In response to the last question, it is my opinion that biased, politically motivated, board members should not have the role of determining historical “truth.” In Cantwell v. Connecticut the Supreme Court struck down a law prohibiting solicitation without a license because the licenses, according to the law, had to be granted based on the opinion of a state authority. It seems that the Texas board, similarly to the law in Cantwell, is using its own subjective opinions to create a public school curriculum without an appeal to an impartial expert.

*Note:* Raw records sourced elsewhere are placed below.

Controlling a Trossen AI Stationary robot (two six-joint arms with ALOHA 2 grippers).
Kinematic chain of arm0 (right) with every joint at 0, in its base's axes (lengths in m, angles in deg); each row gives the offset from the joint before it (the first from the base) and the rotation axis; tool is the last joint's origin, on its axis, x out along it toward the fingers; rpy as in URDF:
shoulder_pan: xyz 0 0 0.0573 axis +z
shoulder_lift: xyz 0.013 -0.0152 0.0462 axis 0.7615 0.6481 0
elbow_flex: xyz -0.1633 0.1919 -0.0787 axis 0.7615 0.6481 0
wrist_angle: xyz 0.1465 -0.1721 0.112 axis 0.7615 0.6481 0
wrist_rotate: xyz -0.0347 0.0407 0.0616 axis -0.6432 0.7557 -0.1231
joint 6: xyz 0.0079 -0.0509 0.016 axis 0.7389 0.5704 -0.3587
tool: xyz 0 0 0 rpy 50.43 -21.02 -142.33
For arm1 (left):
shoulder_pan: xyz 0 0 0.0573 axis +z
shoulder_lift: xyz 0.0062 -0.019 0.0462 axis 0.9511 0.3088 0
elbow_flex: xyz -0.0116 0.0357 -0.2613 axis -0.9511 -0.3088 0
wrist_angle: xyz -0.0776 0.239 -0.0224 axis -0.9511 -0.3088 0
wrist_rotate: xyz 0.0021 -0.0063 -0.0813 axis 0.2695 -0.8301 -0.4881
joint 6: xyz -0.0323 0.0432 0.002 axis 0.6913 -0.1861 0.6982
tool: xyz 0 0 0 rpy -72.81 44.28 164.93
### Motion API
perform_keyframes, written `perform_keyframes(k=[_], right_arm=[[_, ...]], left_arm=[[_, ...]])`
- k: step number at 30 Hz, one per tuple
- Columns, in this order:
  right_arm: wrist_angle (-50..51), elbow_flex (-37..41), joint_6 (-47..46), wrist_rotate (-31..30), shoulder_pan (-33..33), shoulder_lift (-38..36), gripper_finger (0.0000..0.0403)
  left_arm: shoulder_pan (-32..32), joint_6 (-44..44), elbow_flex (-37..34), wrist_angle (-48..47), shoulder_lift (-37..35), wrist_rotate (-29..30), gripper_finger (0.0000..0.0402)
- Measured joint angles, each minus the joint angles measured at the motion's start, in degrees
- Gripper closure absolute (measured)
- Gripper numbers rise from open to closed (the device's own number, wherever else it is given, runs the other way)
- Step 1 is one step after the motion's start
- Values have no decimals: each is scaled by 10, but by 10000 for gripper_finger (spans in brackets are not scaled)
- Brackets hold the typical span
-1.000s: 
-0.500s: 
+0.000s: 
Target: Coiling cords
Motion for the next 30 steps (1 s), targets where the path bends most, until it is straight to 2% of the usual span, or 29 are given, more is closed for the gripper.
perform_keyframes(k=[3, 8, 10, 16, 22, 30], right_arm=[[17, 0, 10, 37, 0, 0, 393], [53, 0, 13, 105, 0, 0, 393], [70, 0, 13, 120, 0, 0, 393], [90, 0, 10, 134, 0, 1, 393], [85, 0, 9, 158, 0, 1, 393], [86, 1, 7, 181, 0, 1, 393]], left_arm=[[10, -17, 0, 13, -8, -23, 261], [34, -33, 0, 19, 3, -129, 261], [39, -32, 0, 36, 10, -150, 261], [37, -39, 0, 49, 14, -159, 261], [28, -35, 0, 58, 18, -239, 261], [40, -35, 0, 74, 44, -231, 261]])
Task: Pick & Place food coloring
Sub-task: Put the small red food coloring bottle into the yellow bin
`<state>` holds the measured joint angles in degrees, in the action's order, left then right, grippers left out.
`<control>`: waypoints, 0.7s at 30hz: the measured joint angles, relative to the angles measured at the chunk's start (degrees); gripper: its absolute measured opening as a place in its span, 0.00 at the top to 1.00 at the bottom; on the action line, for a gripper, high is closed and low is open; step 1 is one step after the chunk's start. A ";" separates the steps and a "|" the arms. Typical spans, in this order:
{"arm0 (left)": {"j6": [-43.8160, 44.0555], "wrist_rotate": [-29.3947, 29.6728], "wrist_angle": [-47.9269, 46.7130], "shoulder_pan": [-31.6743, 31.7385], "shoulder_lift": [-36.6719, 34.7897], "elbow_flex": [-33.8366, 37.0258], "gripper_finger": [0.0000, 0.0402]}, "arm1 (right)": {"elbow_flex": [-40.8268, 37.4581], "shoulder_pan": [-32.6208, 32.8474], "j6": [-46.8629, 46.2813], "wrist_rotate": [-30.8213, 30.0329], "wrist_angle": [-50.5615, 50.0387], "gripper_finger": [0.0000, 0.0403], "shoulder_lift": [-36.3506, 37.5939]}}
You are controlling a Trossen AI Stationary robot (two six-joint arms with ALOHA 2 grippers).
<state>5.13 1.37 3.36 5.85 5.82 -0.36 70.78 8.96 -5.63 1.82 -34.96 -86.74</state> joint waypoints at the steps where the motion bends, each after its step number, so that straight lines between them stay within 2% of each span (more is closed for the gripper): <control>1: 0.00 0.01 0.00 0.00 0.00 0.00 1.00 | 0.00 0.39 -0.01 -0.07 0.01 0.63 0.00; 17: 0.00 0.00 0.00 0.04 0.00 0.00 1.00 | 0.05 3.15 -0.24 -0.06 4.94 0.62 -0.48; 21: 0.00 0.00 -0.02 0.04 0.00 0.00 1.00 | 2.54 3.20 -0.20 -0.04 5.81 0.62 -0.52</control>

In summation, I believe that public school curriculums can, and should, include the fact that the Framers were religious men; however, going beyond that, and asserting that the Framers intended to create a Christian nation is a violation of the Establishment Clause of the First Amendment. “My attitude is this country was founded by a group of men who were Christians but who didn’t want the government dictating religion, and that’s exactly what McLeroy (member of the board) and his colleagues are trying to do.”


Lauren P said...

I agree that it is acceptable to include the role that religion played in the founding of our nation in social studies courses, but unconstitutional to create a curriculum which states that the intention of the Framers was to create a Christian nation. In addition, it is important that a story focusing on religion should be offset by other stories. I think Steven Smith (from our reading in Feldman) was correct when he noted that a dominant story can become oppressive. People who disagree with the dominant story (such as religious people of other faiths) may feel oppressed. Therefore, if the Board decides that Texas schools’ history course curriculum should incorporate, in detail, the effect of Christianity or Judeo-Christian values on the writing of our Constitution and the founding of our nation, then I think it is imperative to also include various other stories as well.

Kerry S said...

Like Lauren and Abby have said, I also agree that the religious motivations of the Founders is an important aspect of our history. However, to say that the Founders were seeking to create a Christian state is applying a biased attitude towards the founding of our country. While for the most part, the Founders were very religious men, and some might have supported a Christian state, they made the conscious decision to leave God out of the Constitution. Additionally, this country was founded out of a desire for religious freedom, and the First Amendment is a result of that. I also agree that if the School Board wants to change the version of our history currently being taught, they should acknowledge the other viable alternatives to their preferred story. I think this issue is tricky because if the school board were to successfully pass their changes, it is not as though they are actively teaching Christianity, they are just highlighting the role it played in the formation of our country. It is also unnerving that the school board would have enough power to alter the curriculum so much so that the students in Texas might be learning a different history than the rest of the country. To me, that seems to defeat the purpose of the public education system.